It’s the New Year and with that comes pledges of New Year’s Resolutions. Some and I would say most of them are about health. “I want to lose a few pounds”, get in shape, etc.!
Many of the recipes you see on this site will be health conscious and flavorful although some will have to be comfort food with a healthy side to it (mostly)!
Last night was no different with a healthy burger recipe that is both delicious and juicy! If you have ever had a turkey or chicken burger that is dry you will want to try this recipe. I used to add egg, ricotta and other cheeses and even heavy cream to make sure the burger comes out juicy but this version is the ultimate when it comes to turkey burgers!
Here’s what you will need
- 1 lb of Dark ground turkey
- 1 lb Italian chicken sausage (I used whole foods bulk sausage from the case, but you could use links and take the sausage out of the casing)
- 1/4 Cup of Culinary coconut milk
- 1/4 Cup of plan bread crumbs (use certified gluten free if needed, I did)
- 1 TBS of granulated Garlic and onion mix
- 1 TBS fresh chopped parsley
- 2 tsp kosher salt
- 2 tsp fresh cracked pepper
- 6 buns of choice (use certified gluten free if needed, Pictured is a 9 grain roll from whole foods)
Preheat oven to 400
In a large bowl mix all ingredients until thoroughly mix. Before portioning, fry a small amount of meat to check to see if it has enough salt and adjust accordingly.

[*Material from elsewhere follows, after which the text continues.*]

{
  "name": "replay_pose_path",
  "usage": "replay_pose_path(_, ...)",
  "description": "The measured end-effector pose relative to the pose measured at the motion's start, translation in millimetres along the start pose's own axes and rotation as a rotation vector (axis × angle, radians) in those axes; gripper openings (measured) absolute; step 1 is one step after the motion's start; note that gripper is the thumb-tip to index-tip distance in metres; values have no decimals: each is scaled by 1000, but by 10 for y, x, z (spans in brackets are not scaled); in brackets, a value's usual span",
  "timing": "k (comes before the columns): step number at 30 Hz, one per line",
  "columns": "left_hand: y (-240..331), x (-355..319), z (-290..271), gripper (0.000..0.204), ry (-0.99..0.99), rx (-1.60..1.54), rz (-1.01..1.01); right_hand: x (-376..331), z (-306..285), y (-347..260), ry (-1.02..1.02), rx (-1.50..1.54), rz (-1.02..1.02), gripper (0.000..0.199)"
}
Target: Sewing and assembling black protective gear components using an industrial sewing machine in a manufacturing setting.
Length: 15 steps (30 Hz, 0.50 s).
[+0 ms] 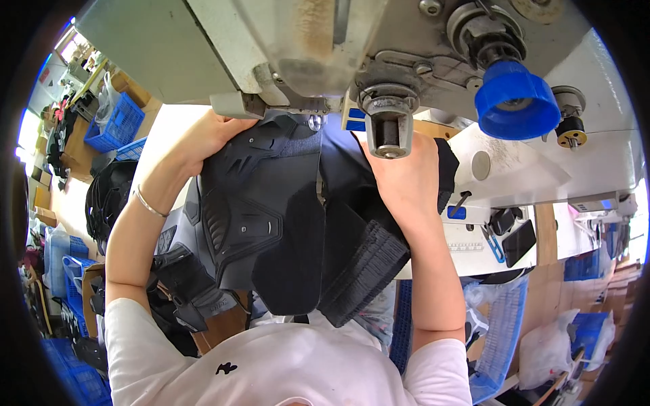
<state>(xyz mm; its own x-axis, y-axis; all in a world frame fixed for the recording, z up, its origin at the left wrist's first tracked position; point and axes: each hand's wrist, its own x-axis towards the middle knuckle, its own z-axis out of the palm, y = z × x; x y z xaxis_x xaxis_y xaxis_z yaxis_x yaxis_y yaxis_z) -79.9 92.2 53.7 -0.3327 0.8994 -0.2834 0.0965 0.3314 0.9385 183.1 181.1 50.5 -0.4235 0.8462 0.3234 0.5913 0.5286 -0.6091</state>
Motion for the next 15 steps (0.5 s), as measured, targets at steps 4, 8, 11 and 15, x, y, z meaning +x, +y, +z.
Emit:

Portion into 6 patties onto a plate or cookie sheet and chill in the refrigerator for 15 minutes.
Heat a heavy bottom skillet such as cast iron to medium to medium high heat. Add a TBS of olive oil to pan and add three burger patties and brown nicely on each side. place on cookie sheet lined with foil or parchment paper that is coated with cooking spray. Once all patties are browned place sheet in the oven and cook patties until they read 170 degrees on a digital thermometer. About 8-10 minutes (this is the key to juicy burgers, over-cooking with produce a dry burger.
Take tray out of oven and let burgers to rest for 5 minutes before eating. Use your favorite condiments. The list is what ever you want! On the one pictured is simple lettuce, tomato, avocado and a spicy dijonnaise. Serve with your favorite fries. I did some nice sweet potato wedges that I tossed in olive oil, salt and pepper and a little maple sugar! Enjoy!